Supplied records |
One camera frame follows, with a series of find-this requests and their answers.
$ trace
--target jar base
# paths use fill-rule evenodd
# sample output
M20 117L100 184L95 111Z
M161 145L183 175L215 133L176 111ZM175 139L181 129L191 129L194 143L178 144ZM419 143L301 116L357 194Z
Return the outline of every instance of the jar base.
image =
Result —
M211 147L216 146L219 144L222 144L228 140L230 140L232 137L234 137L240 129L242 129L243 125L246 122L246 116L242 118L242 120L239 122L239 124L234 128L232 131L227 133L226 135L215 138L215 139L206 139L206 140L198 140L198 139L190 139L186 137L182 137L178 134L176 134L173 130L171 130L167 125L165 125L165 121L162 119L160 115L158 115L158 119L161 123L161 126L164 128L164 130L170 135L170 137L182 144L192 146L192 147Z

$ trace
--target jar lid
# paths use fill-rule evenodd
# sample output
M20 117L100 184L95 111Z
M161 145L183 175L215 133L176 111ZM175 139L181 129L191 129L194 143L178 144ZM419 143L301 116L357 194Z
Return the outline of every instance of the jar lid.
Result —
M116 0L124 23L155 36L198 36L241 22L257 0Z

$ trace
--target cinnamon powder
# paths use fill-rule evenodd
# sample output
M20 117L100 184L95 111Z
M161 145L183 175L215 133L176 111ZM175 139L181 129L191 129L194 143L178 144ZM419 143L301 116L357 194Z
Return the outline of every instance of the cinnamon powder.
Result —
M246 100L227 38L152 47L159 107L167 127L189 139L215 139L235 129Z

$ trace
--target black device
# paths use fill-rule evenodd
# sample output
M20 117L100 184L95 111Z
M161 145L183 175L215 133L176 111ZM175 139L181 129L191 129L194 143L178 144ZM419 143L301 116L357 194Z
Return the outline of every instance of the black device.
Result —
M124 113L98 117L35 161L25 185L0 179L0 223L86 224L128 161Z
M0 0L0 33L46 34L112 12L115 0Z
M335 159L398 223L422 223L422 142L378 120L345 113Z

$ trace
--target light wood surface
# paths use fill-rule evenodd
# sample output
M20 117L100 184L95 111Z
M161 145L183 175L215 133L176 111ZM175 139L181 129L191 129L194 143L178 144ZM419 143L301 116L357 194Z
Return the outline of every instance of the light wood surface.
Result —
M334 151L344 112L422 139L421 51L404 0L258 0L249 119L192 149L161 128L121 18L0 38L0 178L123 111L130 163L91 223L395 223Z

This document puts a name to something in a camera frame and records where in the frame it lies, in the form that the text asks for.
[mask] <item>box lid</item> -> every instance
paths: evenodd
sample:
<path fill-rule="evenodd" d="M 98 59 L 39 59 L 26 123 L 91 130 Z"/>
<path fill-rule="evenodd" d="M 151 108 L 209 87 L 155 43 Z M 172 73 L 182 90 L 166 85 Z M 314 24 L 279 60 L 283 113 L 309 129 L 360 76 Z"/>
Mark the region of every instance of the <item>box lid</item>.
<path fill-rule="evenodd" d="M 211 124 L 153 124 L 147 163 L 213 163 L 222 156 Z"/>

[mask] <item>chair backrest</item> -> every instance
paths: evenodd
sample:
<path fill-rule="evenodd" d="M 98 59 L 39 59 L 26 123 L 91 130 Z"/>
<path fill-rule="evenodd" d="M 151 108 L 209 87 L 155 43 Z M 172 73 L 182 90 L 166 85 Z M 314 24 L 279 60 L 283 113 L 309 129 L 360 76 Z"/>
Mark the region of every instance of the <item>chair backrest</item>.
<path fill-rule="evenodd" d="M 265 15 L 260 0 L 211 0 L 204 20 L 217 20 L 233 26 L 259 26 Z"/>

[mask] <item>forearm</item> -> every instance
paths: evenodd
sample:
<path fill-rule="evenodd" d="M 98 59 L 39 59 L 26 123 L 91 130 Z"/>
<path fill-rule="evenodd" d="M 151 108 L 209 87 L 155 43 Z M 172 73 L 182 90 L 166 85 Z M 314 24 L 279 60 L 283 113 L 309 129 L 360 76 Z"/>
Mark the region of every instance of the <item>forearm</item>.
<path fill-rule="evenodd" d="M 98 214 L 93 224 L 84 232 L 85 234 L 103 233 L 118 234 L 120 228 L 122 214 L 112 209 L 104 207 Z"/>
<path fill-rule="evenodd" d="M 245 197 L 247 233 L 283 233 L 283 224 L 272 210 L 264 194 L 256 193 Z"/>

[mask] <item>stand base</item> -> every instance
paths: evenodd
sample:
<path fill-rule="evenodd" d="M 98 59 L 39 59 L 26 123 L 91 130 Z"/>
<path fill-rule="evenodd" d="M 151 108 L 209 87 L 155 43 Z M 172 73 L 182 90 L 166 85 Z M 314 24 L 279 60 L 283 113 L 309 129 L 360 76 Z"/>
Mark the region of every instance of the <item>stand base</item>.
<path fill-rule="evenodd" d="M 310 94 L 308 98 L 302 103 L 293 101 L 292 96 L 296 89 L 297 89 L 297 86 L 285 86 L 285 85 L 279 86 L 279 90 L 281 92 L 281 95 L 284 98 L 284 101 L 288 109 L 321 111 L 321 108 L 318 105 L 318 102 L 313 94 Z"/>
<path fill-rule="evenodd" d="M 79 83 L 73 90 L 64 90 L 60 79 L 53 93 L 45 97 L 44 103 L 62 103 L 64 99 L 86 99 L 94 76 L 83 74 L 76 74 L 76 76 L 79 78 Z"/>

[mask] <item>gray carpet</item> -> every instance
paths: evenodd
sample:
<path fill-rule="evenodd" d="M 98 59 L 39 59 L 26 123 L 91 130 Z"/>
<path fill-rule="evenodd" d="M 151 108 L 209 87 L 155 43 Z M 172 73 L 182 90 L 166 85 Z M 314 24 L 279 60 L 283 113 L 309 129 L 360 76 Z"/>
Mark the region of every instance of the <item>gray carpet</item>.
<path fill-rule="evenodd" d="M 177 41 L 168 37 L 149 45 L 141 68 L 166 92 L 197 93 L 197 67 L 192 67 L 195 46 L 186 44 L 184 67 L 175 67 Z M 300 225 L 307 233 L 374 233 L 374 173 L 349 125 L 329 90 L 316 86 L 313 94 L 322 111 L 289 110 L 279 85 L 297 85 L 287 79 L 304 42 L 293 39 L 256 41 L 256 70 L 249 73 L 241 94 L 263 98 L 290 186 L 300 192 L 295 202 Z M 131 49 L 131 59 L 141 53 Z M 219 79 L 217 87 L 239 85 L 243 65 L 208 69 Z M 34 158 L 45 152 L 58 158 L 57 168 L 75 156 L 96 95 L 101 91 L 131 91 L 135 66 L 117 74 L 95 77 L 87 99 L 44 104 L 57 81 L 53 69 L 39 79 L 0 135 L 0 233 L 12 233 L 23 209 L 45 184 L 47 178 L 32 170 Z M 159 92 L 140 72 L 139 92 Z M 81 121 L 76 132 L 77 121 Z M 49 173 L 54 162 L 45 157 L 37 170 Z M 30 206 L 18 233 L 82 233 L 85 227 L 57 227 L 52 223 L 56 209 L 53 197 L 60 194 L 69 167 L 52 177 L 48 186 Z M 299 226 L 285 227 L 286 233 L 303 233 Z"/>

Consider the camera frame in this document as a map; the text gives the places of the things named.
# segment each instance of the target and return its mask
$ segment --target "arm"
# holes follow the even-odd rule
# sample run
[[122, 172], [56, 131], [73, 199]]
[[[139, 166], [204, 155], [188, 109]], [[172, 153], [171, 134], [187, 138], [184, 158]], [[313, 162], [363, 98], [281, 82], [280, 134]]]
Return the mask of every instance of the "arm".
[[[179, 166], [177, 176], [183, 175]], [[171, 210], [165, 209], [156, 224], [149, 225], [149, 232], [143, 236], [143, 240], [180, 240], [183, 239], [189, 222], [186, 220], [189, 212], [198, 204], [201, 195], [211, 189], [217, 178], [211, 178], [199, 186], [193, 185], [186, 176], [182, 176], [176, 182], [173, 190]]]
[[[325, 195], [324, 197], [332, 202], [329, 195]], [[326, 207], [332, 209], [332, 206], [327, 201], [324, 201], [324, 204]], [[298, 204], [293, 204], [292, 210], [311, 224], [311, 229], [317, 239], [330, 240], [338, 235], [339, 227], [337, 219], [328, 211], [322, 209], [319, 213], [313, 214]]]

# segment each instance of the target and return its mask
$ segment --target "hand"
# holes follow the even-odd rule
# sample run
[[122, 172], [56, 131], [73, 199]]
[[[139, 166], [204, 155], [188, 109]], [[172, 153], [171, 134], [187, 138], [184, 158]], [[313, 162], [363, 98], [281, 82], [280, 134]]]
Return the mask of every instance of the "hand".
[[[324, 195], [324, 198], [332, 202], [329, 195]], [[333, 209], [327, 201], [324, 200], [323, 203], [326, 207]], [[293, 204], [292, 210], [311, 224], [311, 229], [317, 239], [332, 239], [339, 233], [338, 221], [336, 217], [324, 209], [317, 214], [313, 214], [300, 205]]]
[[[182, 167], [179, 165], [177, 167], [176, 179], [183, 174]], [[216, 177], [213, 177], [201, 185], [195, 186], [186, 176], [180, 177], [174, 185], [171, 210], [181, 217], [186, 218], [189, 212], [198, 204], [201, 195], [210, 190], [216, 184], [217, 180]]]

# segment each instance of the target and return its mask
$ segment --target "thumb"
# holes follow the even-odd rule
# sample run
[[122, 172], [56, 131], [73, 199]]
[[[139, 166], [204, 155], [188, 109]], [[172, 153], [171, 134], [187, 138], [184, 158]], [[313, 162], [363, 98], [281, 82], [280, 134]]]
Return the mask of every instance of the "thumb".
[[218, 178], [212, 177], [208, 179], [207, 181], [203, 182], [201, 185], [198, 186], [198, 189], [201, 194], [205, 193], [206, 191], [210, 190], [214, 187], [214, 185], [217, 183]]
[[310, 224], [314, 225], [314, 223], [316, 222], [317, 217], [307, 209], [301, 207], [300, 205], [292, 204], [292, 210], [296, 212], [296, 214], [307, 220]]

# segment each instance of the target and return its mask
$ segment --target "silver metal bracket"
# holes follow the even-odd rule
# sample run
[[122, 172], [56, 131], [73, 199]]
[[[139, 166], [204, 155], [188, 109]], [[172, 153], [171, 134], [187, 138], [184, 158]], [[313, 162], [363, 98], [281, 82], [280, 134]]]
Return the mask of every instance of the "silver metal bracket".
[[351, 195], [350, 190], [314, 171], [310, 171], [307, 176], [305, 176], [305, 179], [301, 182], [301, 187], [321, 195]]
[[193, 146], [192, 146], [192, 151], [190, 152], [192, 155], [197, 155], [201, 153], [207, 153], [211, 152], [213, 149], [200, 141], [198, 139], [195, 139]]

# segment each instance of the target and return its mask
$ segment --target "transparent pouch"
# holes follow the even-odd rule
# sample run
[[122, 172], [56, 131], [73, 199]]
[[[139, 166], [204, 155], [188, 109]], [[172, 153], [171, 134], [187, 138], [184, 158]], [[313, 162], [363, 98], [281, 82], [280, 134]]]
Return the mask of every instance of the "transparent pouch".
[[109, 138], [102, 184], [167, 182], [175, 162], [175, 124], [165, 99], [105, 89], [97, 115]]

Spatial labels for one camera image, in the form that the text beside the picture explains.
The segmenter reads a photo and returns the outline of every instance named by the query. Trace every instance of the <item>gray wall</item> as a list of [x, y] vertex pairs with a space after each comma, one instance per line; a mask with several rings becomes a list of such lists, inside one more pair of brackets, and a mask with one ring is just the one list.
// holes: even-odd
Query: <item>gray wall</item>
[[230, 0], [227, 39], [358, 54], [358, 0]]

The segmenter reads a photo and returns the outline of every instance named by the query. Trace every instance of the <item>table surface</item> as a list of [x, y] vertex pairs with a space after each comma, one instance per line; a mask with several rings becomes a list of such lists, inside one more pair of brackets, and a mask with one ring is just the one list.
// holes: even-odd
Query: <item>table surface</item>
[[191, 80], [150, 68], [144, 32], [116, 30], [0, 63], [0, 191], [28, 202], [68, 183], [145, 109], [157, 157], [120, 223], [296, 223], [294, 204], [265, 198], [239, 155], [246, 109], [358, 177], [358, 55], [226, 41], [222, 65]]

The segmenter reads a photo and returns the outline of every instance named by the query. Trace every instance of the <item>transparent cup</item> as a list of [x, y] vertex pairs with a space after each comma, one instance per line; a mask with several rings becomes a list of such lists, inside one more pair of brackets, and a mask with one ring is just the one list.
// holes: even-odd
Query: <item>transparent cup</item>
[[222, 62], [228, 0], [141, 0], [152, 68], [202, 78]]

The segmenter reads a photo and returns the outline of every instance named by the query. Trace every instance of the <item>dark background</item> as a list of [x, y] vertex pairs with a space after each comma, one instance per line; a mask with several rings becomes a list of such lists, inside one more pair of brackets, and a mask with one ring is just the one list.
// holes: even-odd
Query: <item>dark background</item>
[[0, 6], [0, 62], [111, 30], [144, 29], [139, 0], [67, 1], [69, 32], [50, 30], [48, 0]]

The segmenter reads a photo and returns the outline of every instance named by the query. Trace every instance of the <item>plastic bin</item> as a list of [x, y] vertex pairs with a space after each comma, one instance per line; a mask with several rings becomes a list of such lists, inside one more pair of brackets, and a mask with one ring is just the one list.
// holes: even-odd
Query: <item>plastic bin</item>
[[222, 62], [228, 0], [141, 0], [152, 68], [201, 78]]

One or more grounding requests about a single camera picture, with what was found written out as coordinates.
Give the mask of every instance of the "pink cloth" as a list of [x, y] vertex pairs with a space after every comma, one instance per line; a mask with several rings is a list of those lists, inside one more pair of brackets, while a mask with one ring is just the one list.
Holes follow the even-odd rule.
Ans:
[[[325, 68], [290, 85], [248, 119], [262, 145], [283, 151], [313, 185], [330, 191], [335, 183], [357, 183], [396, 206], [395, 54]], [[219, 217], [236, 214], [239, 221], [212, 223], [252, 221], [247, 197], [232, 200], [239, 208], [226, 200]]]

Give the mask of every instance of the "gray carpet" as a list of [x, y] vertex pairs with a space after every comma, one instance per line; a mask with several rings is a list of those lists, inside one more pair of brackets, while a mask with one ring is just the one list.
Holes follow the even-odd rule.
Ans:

Your assignment | Go through the material and copy each line in which the word "document" occurs.

Solution |
This document puts a name to something in a camera frame and records where in the frame it lies, in the form that the text asks for.
Consider the camera frame in this document as a map; the text gives the places of the things named.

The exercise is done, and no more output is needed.